PROBLEM STATEMENT >> Verbatim copy without images: return all of the data as it stands.

* * *

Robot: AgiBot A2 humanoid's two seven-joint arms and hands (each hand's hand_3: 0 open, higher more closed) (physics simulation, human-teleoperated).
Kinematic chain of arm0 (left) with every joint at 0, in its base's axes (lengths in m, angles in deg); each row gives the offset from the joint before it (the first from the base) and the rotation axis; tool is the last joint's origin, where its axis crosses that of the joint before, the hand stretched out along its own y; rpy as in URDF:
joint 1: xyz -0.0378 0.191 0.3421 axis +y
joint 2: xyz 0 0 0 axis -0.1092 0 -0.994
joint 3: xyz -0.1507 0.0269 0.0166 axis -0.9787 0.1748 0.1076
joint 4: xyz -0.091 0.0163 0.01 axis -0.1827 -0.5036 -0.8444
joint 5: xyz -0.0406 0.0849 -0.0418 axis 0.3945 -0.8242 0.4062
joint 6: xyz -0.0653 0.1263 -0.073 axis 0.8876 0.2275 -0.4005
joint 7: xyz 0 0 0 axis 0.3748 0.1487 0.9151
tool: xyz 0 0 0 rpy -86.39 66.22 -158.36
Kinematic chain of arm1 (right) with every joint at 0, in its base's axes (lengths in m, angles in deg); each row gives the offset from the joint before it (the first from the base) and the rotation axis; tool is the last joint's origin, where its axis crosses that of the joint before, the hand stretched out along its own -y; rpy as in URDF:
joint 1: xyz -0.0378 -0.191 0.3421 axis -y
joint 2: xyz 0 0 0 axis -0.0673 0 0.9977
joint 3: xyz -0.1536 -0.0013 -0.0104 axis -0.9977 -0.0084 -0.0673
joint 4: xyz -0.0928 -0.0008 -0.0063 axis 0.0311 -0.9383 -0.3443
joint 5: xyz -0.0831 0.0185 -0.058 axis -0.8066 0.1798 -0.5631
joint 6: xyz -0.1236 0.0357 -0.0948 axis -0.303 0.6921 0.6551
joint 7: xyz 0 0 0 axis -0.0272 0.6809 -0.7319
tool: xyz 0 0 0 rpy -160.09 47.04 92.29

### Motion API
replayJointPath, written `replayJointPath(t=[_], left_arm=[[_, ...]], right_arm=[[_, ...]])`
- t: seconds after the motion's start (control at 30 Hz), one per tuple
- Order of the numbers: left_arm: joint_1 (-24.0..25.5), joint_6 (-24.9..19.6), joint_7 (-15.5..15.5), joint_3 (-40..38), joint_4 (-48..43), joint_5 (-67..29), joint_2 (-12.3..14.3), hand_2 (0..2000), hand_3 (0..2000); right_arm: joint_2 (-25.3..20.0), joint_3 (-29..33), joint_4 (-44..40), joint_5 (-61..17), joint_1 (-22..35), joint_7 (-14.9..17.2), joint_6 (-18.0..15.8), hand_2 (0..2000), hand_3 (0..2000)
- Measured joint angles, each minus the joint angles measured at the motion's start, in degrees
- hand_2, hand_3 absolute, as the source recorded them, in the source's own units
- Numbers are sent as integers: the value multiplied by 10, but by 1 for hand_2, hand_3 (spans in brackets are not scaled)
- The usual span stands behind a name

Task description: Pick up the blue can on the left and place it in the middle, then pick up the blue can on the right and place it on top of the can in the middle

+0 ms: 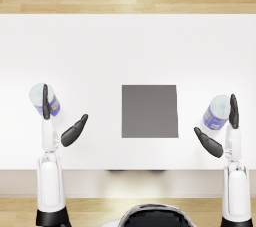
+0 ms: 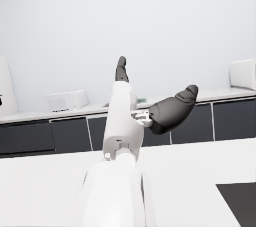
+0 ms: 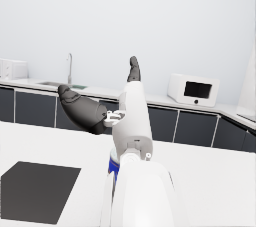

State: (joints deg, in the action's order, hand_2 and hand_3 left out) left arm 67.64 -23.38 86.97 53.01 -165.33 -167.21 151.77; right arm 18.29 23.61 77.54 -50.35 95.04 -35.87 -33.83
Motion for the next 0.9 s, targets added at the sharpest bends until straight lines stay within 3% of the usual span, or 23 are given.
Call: replayJointPath(t=[0.27,0.9], left_arm=[[-5,0,0,-68,67,-8,4,0,0],[-52,0,0,-60,270,-8,15,0,0]], right_arm=[[-8,33,-24,-8,-14,0,0,0,0],[-26,24,-223,-9,13,0,0,0,0]])
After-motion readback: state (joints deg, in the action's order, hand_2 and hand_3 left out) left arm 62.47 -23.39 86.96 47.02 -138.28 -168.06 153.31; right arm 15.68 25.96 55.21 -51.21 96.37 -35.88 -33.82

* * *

WRITTEN ANSWER >>
Robot: AgiBot A2 humanoid's two seven-joint arms and hands (each hand's hand_3: 0 open, higher more closed) (physics simulation, human-teleoperated).
Kinematic chain of arm0 (left) with every joint at 0, in its base's axes (lengths in m, angles in deg); each row gives the offset from the joint before it (the first from the base) and the rotation axis; tool is the last joint's origin, where its axis crosses that of the joint before, the hand stretched out along its own y; rpy as in URDF:
joint 1: xyz -0.0378 0.191 0.3421 axis +y
joint 2: xyz 0 0 0 axis -0.1092 0 -0.994
joint 3: xyz -0.1507 0.0269 0.0166 axis -0.9787 0.1748 0.1076
joint 4: xyz -0.091 0.0163 0.01 axis -0.1827 -0.5036 -0.8444
joint 5: xyz -0.0406 0.0849 -0.0418 axis 0.3945 -0.8242 0.4062
joint 6: xyz -0.0653 0.1263 -0.073 axis 0.8876 0.2275 -0.4005
joint 7: xyz 0 0 0 axis 0.3748 0.1487 0.9151
tool: xyz 0 0 0 rpy -86.39 66.22 -158.36
Kinematic chain of arm1 (right) with every joint at 0, in its base's axes (lengths in m, angles in deg); each row gives the offset from the joint before it (the first from the base) and the rotation axis; tool is the last joint's origin, where its axis crosses that of the joint before, the hand stretched out along its own -y; rpy as in URDF:
joint 1: xyz -0.0378 -0.191 0.3421 axis -y
joint 2: xyz 0 0 0 axis -0.0673 0 0.9977
joint 3: xyz -0.1536 -0.0013 -0.0104 axis -0.9977 -0.0084 -0.0673
joint 4: xyz -0.0928 -0.0008 -0.0063 axis 0.0311 -0.9383 -0.3443
joint 5: xyz -0.0831 0.0185 -0.058 axis -0.8066 0.1798 -0.5631
joint 6: xyz -0.1236 0.0357 -0.0948 axis -0.303 0.6921 0.6551
joint 7: xyz 0 0 0 axis -0.0272 0.6809 -0.7319
tool: xyz 0 0 0 rpy -160.09 47.04 92.29

### Motion API
replayJointPath, written `replayJointPath(t=[_], left_arm=[[_, ...]], right_arm=[[_, ...]])`
- t: seconds after the motion's start (control at 30 Hz), one per tuple
- Order of the numbers: left_arm: joint_1 (-24.0..25.5), joint_6 (-24.9..19.6), joint_7 (-15.5..15.5), joint_3 (-40..38), joint_4 (-48..43), joint_5 (-67..29), joint_2 (-12.3..14.3), hand_2 (0..2000), hand_3 (0..2000); right_arm: joint_2 (-25.3..20.0), joint_3 (-29..33), joint_4 (-44..40), joint_5 (-61..17), joint_1 (-22..35), joint_7 (-14.9..17.2), joint_6 (-18.0..15.8), hand_2 (0..2000), hand_3 (0..2000)
- Measured joint angles, each minus the joint angles measured at the motion's start, in degrees
- hand_2, hand_3 absolute, as the source recorded them, in the source's own units
- Numbers are sent as integers: the value multiplied by 10, but by 1 for hand_2, hand_3 (spans in brackets are not scaled)
- The usual span stands behind a name

Task description: Pick up the blue can on the left and place it in the middle, then pick up the blue can on the right and place it on top of the can in the middle

+0 ms: 
+0 ms: 
+0 ms: 

State: (joints deg, in the action's order, hand_2 and hand_3 left out) left arm 67.64 -23.38 86.97 53.01 -165.33 -167.21 151.77; right arm 18.29 23.61 77.54 -50.35 95.04 -35.87 -33.83
Motion for the next 0.9 s, targets added at the sharpest bends until straight lines stay within 3% of the usual span, or 23 are given.
Call: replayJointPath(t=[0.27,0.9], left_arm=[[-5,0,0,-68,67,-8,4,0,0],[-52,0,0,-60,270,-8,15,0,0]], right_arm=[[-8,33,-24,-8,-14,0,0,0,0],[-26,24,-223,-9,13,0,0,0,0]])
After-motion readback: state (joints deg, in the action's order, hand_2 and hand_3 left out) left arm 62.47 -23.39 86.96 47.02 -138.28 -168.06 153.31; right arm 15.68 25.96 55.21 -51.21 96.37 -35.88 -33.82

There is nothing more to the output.